Assessment of population health needs and consultation with patients both involve a dynamic interaction process, which is best interpreted through the IOR perspective. This interpretation suggests that data about population health needs or the views of patients can be seen as resources required by purchasers to enable them to be more responsive, and that by making purchasing decisions that better reflect the needs and priorities of patients, value is being co-created.65,66 It also emphasizes the importance for purchasers of building trust with citizens and patients to facilitate effective access to data about needs and priorities through on-going consultation.67 A key aspect of building trust is to ensure that more powerful advocacy groups are not given preferential lobbying access to purchasers.
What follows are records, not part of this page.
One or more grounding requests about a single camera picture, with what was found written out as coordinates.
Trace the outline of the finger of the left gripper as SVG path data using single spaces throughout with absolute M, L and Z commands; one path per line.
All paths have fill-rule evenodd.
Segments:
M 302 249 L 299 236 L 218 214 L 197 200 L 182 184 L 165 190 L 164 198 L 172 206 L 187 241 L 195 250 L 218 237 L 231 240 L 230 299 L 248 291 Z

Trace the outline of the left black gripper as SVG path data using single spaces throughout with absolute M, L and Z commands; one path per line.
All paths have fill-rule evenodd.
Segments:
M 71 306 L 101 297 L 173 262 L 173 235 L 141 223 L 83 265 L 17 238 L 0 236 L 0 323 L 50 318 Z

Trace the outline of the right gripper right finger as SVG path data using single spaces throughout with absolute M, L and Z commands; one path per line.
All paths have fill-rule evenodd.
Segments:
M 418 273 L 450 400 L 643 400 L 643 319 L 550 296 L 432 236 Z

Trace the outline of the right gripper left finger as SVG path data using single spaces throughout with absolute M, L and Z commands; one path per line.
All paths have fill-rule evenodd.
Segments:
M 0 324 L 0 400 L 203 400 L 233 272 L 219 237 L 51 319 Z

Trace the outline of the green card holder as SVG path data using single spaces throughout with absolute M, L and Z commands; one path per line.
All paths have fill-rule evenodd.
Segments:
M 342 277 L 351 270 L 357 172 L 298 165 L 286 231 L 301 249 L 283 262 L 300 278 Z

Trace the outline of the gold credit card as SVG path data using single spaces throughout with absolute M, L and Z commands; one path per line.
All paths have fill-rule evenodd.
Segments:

An awareness of the role of power in IOR suggests that purchasers need to avoid being dominated by certain patient or citizen groups, either those that are better organised or that have been co-opted by industry interests.68,69 System responsiveness, equity and allocative efficiency can all be compromised where a powerful advocacy group dominates purchasing decisions.
Accountability mechanisms, which typically involve the setting up of governance structures, some with legal authority, can usefully be interpreted through the EOO perspective. These mechanisms include: giving patients formal representation in purchasing organisations70; statutory packages of care with coverage guarantees71; patients’ rights legislation72; and formal complaints procedures.73 The EOO perspective suggests that these governance mechanisms are likely to work well where they establish a clearly defined set of rights for patients and responsibilities for purchasers, akin to a complete contract. Another important consideration is whether purchaser accountability is codified in legislation and is therefore legally enforceable.74 This is not always the case. In some countries rights and responsibilities are presented in the form of a patients’ charter or a code without legal force.72 Even without a legal dimension, however, such a charter may act as a useful means of creating perceived social obligations that discipline purchaser behaviour by raising public awareness of required standards of care.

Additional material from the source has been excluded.